=== WHAT IS NEEDED ===
Go through the listing below and count each line with the word "pictures" in it; return only the count.

=== DATASET EXCERPTS ===
+++++
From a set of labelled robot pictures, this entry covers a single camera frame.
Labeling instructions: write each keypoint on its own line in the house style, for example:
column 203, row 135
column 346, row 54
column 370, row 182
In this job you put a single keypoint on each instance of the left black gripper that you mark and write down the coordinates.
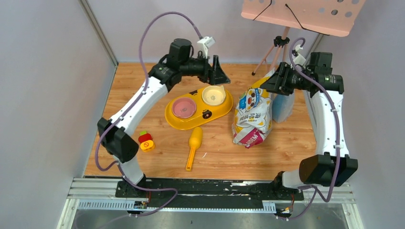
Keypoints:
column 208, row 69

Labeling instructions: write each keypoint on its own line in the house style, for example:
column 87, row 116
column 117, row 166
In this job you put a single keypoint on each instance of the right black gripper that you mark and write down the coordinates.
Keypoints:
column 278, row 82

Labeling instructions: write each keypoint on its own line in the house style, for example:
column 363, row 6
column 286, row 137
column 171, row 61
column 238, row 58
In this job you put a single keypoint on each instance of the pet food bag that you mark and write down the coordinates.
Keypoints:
+++++
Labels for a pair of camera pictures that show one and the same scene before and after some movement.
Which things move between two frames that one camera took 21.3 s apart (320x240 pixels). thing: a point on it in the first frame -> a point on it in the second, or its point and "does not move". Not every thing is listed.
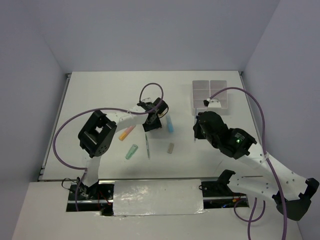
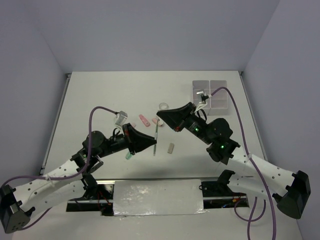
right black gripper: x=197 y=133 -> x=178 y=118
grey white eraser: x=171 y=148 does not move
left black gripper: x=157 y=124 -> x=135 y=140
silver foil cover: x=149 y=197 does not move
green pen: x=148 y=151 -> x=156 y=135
+++++
=== FINAL ANSWER ===
2